I tested Listing 1, Listing 2, and Listing 3 with Borland C++ 3.1, Zortech C 3.0, Microsoft C 6.00A, and Mix Software's POWERC 2.20. (If you use Microsoft C/C++ 7.0, you must compile with OLDNAMES. LIB.) Of these four compilers, only Borland's supports the directory I/O functions required for Listing 4, Listing 5, Listing 6, and Listing 7. All seven listings should run on any UNIX platform (with some obvious modifications as described in the comments).

POSIX File I/O

The definition of the FILE structure in your stdio.h include file probably contains an integer that represents a file handle (or file discriptor). (Look for a member named something like fd, _file, or fildes). A file handle, a unique, non-negative integer assigned by the file system, identifies an access path into a file. POSIX file-access functions use file handles instead of file pointers to perform basic operations comparable to those offered in the Standard C library, but with typically less overhead. Table 1 contains a comparison of POSIX and Standard C functions. Other POSIX file access-functions are listed in Table 2.

Copying Files

cat.c (Listing 1) copies the files indicated on the command line to standard output. For example, the command

   cat file1 file2 >file3
combines file1 and file2 into a new file, file3. This program uses Standard C functions for reading and writing. The only POSIX functions are in the line

   FILE *std_out = fdopen (fileno(stdout), "wb");
This line enables writing to standard output in binary mode, in case one of the user files is not a text file. (See last month's "Code Capsule" for a discussion of binary mode.) It associates a new file pointer with standard output, without creating a new handle. (In other words, the file pointers stdout and std_out share the same file handle.)

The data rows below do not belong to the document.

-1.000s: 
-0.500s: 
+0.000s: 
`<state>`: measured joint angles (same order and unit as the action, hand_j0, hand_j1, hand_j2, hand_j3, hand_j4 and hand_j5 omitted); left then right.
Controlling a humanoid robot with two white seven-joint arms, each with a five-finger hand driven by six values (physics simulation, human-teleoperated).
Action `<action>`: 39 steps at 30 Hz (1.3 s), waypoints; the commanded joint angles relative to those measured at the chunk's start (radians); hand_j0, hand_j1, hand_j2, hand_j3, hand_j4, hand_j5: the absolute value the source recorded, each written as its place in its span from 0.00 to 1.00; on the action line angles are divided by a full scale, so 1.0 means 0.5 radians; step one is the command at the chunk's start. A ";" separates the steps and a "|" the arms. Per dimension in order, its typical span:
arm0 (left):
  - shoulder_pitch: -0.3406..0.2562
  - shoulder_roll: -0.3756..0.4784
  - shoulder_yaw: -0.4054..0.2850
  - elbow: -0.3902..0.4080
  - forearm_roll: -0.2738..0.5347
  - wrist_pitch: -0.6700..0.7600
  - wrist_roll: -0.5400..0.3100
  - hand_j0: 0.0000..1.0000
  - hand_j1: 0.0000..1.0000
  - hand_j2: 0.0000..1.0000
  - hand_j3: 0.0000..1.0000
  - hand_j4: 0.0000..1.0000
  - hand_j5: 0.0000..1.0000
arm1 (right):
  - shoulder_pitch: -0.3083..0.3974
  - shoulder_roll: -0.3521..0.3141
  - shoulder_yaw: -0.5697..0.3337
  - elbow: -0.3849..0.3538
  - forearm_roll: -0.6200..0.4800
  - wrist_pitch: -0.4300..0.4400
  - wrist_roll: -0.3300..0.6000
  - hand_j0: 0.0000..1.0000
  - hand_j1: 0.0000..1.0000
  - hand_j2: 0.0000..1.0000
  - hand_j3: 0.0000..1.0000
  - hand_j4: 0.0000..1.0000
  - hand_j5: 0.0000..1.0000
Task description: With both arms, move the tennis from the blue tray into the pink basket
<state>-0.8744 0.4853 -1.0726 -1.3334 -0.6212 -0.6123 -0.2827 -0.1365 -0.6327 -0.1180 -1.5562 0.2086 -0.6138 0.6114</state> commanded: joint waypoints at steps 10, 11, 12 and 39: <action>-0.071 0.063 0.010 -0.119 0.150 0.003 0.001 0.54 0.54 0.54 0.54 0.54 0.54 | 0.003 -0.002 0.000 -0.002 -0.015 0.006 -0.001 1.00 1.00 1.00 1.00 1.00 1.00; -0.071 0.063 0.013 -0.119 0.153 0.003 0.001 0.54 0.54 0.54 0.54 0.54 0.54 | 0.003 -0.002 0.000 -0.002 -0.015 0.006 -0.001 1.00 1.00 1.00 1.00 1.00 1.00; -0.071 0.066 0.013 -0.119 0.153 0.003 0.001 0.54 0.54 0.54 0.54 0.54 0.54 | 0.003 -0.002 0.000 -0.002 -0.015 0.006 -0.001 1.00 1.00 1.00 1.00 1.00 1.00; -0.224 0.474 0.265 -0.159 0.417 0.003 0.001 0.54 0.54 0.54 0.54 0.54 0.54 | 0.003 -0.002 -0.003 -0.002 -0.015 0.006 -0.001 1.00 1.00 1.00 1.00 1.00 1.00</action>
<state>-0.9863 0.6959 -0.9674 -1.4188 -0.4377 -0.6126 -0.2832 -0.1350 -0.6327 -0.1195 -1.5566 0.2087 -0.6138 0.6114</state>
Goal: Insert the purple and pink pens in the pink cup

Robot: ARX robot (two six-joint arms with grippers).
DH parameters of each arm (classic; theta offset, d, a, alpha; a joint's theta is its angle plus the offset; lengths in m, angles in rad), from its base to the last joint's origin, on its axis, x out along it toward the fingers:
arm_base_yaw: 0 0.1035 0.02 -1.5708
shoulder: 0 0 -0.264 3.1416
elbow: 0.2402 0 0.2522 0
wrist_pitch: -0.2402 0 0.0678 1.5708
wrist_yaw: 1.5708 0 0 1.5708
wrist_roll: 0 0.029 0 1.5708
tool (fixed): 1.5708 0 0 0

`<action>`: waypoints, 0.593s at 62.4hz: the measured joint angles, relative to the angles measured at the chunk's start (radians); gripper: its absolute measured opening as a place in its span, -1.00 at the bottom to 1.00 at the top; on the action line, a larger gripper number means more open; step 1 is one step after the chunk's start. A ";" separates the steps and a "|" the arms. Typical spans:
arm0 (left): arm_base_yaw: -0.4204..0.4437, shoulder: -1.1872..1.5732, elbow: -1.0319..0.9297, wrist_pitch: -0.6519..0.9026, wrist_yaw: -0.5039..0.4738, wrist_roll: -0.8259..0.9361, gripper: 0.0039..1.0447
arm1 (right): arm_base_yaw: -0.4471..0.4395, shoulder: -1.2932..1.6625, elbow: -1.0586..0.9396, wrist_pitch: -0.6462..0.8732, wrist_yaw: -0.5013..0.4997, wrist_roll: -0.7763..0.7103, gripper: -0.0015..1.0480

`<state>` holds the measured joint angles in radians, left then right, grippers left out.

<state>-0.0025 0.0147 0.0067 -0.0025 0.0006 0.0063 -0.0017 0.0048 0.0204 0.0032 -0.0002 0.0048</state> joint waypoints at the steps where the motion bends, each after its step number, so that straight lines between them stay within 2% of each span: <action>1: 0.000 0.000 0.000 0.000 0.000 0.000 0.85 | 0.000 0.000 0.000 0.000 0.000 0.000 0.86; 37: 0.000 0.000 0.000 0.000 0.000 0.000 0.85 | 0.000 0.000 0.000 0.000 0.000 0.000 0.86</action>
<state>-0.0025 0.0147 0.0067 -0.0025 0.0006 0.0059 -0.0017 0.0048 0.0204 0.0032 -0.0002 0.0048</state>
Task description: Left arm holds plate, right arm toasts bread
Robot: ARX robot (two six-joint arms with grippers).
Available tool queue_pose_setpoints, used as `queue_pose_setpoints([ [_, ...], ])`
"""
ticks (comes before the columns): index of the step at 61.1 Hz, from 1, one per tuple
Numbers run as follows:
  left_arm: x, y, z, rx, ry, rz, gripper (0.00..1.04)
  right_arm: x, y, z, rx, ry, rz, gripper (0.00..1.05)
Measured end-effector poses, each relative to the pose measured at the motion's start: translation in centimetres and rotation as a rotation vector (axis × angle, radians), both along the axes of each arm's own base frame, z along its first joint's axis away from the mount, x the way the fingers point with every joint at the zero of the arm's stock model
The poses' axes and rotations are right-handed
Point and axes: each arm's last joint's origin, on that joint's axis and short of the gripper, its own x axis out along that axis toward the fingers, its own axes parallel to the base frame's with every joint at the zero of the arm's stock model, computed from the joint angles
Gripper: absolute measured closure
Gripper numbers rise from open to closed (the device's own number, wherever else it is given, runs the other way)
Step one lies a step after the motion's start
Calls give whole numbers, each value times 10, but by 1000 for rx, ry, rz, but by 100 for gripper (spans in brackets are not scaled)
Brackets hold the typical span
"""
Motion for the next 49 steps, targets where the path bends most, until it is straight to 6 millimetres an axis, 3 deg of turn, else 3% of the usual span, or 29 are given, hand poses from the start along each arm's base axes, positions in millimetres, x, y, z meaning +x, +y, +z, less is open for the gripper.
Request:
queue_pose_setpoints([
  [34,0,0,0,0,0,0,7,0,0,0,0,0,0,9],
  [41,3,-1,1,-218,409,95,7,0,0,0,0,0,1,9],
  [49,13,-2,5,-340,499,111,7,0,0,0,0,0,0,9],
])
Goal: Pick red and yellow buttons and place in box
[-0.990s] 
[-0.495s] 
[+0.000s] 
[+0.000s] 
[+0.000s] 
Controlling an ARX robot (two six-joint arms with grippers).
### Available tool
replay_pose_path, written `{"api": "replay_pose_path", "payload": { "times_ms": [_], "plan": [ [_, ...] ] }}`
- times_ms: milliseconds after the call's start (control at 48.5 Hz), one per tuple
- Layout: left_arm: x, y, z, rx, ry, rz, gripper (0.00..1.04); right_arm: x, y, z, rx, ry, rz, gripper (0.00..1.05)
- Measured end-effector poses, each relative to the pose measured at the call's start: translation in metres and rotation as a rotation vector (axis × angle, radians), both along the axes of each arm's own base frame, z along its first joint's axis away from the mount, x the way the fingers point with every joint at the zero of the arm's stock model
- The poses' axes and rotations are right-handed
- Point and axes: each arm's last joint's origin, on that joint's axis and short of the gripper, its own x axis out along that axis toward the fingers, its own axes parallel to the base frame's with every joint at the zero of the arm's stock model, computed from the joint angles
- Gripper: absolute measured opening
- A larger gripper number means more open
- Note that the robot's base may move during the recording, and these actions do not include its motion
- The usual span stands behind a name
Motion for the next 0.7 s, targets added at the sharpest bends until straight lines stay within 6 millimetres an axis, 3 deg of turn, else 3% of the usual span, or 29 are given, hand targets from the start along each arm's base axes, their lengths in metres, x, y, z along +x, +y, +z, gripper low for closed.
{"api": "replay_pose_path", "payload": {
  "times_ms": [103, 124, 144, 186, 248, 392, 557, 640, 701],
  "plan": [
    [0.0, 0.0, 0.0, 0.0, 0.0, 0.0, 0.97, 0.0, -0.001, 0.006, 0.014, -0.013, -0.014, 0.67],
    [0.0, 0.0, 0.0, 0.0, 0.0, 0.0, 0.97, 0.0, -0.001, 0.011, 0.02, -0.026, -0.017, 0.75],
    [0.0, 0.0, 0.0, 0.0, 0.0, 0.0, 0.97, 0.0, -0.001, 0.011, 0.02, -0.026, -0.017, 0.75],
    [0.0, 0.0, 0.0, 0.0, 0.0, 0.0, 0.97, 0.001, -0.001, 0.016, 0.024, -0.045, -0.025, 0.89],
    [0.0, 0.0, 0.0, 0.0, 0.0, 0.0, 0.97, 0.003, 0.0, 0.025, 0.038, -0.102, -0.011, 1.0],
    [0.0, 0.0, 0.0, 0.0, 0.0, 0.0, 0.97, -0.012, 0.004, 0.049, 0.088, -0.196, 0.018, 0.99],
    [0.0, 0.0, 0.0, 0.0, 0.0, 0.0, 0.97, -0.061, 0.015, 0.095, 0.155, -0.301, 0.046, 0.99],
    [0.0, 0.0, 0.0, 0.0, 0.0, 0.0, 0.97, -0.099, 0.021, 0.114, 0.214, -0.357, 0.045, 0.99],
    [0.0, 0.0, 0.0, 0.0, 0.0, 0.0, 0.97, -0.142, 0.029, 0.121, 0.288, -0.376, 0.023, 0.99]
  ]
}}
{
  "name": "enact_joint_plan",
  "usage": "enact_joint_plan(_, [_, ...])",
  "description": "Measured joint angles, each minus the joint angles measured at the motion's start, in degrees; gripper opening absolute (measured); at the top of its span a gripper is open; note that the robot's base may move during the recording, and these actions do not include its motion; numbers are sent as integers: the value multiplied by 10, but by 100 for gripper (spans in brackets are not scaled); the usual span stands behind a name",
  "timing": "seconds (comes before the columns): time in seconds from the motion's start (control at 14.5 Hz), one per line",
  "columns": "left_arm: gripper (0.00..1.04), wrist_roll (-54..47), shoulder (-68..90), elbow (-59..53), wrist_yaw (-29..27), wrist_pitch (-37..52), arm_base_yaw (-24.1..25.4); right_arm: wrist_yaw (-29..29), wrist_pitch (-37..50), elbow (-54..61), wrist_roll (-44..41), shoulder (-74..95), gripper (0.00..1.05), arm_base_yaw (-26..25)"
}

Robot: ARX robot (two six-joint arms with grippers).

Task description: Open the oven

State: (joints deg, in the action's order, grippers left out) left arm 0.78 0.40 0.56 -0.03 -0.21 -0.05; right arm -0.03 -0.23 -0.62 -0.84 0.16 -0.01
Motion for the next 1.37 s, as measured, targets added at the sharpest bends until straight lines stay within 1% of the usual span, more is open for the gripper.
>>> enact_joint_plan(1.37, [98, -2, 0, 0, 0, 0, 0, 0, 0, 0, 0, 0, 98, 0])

The function filecopy (Listing 2) opens an input and an output file in binary mode. The open system call returns -1 if the open fails. (In fact, most POSIX functions return -1 upon failure.) fcntl.h defines the flags used to define INPUT_MODE and OUTPUT_MODE. The third argument in the open of the output file specifies that if the file doesn't already exist, the newly created file should not be write-protected. (sys/stat.h defines S_IWRITE.) Any include file prefixed with sys/ is a POSIX include file (although many, such as io.h and fcntl.h, have no prefix). On most systems, you need to include sys/types.h before sys/stat.h. The read and write functions both return the number of bytes transferred.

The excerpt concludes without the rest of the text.